Copy every line that holds the string "much" from the data below.

--

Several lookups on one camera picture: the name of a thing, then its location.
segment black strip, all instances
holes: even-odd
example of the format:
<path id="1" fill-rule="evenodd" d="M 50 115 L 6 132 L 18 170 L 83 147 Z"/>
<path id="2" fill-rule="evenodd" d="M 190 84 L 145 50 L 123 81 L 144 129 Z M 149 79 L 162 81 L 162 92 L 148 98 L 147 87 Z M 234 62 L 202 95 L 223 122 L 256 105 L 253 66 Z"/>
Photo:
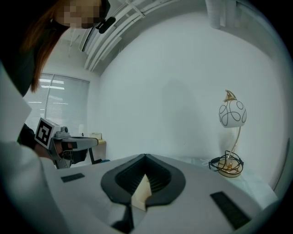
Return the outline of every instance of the black strip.
<path id="1" fill-rule="evenodd" d="M 224 192 L 216 192 L 210 196 L 235 229 L 242 227 L 250 221 L 246 214 Z"/>
<path id="2" fill-rule="evenodd" d="M 85 177 L 84 174 L 78 173 L 78 174 L 74 174 L 74 175 L 63 176 L 63 177 L 61 177 L 61 180 L 64 183 L 67 183 L 67 182 L 70 182 L 70 181 L 78 180 L 78 179 L 83 178 L 83 177 Z"/>

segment person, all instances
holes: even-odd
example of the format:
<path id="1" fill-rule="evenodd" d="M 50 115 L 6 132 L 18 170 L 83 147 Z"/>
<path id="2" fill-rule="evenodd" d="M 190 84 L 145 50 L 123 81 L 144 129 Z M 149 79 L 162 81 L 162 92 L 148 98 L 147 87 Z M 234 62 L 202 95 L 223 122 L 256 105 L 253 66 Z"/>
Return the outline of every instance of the person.
<path id="1" fill-rule="evenodd" d="M 25 96 L 28 89 L 38 88 L 42 69 L 54 46 L 69 28 L 91 28 L 102 22 L 110 4 L 108 0 L 28 0 L 6 2 L 2 13 L 1 61 L 10 79 Z M 34 132 L 24 124 L 19 143 L 32 148 L 40 157 L 49 157 L 47 150 L 34 140 Z M 60 144 L 57 152 L 62 153 Z"/>

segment white lamp shade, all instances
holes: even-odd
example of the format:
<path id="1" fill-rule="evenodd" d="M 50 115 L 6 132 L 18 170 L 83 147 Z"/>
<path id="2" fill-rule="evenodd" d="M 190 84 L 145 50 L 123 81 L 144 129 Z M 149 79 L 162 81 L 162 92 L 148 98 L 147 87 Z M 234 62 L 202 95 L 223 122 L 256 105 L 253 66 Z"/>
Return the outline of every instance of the white lamp shade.
<path id="1" fill-rule="evenodd" d="M 224 101 L 219 109 L 219 117 L 224 128 L 241 127 L 246 121 L 246 108 L 238 100 Z"/>
<path id="2" fill-rule="evenodd" d="M 78 126 L 78 133 L 84 133 L 84 124 Z"/>

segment white paper piece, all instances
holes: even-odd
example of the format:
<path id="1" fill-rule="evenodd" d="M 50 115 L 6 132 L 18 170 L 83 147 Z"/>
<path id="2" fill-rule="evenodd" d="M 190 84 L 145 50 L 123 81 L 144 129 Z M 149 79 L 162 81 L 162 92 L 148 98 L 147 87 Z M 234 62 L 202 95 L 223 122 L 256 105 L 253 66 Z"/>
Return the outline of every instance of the white paper piece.
<path id="1" fill-rule="evenodd" d="M 0 62 L 0 141 L 17 141 L 30 106 L 13 85 Z"/>

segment window blinds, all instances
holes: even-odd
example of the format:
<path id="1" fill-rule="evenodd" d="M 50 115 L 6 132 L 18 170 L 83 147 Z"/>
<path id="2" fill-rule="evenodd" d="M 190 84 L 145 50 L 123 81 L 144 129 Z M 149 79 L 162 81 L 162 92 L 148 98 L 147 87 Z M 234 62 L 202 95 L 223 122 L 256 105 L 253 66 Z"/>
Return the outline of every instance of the window blinds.
<path id="1" fill-rule="evenodd" d="M 67 126 L 71 136 L 81 136 L 81 129 L 87 136 L 88 86 L 87 81 L 42 74 L 37 92 L 28 91 L 24 97 L 33 109 L 26 124 L 36 131 L 40 117 L 45 117 Z"/>

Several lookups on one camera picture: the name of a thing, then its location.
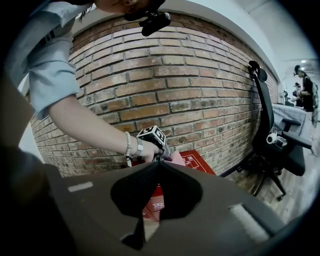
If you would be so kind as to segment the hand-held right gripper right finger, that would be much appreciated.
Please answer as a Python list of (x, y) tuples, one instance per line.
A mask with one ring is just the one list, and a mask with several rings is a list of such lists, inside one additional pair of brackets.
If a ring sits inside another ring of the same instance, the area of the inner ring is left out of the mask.
[(161, 162), (164, 195), (152, 256), (267, 255), (284, 228), (277, 214), (233, 182)]

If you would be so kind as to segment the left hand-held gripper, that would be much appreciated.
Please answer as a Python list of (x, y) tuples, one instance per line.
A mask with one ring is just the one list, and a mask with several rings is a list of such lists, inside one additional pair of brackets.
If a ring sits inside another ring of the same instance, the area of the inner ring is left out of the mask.
[(157, 125), (150, 126), (147, 128), (142, 129), (138, 135), (136, 136), (137, 139), (137, 151), (135, 153), (135, 157), (141, 159), (141, 153), (143, 151), (143, 144), (142, 141), (150, 142), (156, 145), (159, 149), (163, 150), (162, 155), (155, 155), (154, 159), (157, 161), (172, 161), (171, 151), (169, 146), (166, 142), (166, 135), (160, 130)]

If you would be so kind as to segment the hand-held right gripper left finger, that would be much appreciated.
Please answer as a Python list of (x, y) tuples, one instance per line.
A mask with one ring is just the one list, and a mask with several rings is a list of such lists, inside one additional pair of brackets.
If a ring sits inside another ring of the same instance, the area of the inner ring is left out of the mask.
[(50, 193), (71, 238), (73, 256), (158, 256), (157, 237), (145, 240), (143, 208), (156, 186), (157, 163), (62, 177), (46, 167)]

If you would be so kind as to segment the person's left hand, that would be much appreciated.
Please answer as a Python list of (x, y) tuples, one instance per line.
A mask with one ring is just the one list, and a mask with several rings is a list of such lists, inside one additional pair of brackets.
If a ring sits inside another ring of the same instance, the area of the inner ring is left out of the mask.
[(163, 154), (163, 150), (158, 148), (151, 142), (142, 140), (142, 145), (143, 150), (141, 153), (141, 157), (144, 159), (146, 163), (152, 162), (155, 156)]

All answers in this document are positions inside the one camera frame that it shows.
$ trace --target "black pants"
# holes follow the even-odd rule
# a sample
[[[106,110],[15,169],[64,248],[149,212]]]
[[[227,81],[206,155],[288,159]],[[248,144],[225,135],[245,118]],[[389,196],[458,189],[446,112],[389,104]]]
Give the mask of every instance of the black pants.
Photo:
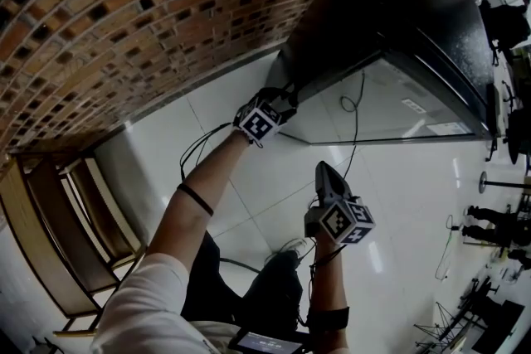
[[[470,215],[477,220],[487,220],[494,224],[494,229],[484,229],[478,225],[470,225],[463,229],[463,236],[469,236],[477,240],[484,240],[491,244],[510,246],[511,238],[516,222],[515,214],[502,214],[489,208],[475,208]]]
[[[206,233],[192,266],[182,316],[189,322],[234,323],[255,332],[292,332],[302,298],[298,265],[295,251],[275,255],[241,298],[219,274],[220,250]]]

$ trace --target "brick wall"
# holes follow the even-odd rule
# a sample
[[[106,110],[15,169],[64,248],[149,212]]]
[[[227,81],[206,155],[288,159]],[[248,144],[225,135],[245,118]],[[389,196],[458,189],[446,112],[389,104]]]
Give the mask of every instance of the brick wall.
[[[90,145],[212,68],[282,41],[311,1],[2,0],[2,158]]]

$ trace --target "white tiled floor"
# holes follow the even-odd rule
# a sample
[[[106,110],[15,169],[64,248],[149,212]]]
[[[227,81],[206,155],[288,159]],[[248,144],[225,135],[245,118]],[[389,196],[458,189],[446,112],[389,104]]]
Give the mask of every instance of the white tiled floor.
[[[112,192],[145,241],[153,236],[181,182],[178,160],[184,150],[205,132],[232,120],[237,108],[263,86],[274,57],[266,56],[214,80],[96,150]],[[226,134],[212,138],[204,154]],[[315,166],[325,160],[343,173],[351,152],[351,147],[308,147],[281,136],[263,149],[248,149],[209,226],[222,256],[260,269],[272,250],[302,236],[303,216],[314,197]],[[431,323],[435,301],[452,311],[470,279],[489,259],[490,250],[463,245],[455,234],[445,262],[448,279],[442,283],[434,277],[448,238],[449,214],[459,224],[468,205],[502,211],[519,199],[518,190],[489,187],[484,195],[478,193],[483,170],[493,180],[521,182],[523,178],[523,160],[511,165],[504,145],[490,163],[485,163],[486,153],[485,143],[477,142],[358,148],[347,181],[370,208],[377,227],[363,243],[343,252],[353,352],[413,352],[419,335],[412,325]],[[307,257],[299,268],[304,288],[311,261]],[[254,277],[231,264],[222,266],[222,275],[240,294]],[[307,307],[305,292],[303,316]]]

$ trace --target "strap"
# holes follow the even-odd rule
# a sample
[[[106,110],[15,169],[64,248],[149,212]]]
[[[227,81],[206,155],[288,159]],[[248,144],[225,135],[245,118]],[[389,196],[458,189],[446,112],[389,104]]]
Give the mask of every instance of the strap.
[[[177,186],[177,189],[182,190],[184,193],[189,195],[197,204],[199,204],[203,210],[205,210],[210,217],[214,215],[213,209],[190,187],[186,186],[184,183],[181,183]]]
[[[306,325],[311,332],[328,332],[345,329],[348,325],[349,307],[331,311],[308,311]]]

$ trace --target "metal stand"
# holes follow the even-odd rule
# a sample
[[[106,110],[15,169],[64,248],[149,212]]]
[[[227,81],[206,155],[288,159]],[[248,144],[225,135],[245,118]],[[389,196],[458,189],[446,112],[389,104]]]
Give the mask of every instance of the metal stand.
[[[480,193],[483,193],[487,186],[499,186],[499,187],[513,187],[515,189],[529,189],[531,190],[531,185],[525,183],[505,183],[505,182],[491,182],[487,180],[487,172],[482,172],[480,176]]]

--

▶ Solution for this task
If you would be so kind as to segment the hand-held right gripper right finger, that would be much appreciated.
If you would be so kind as to segment the left hand-held gripper, that would be much appreciated.
If you would be so kind as to segment the hand-held right gripper left finger, that would be much appreciated.
If you would be so kind as to segment the person's left hand, that would be much appreciated.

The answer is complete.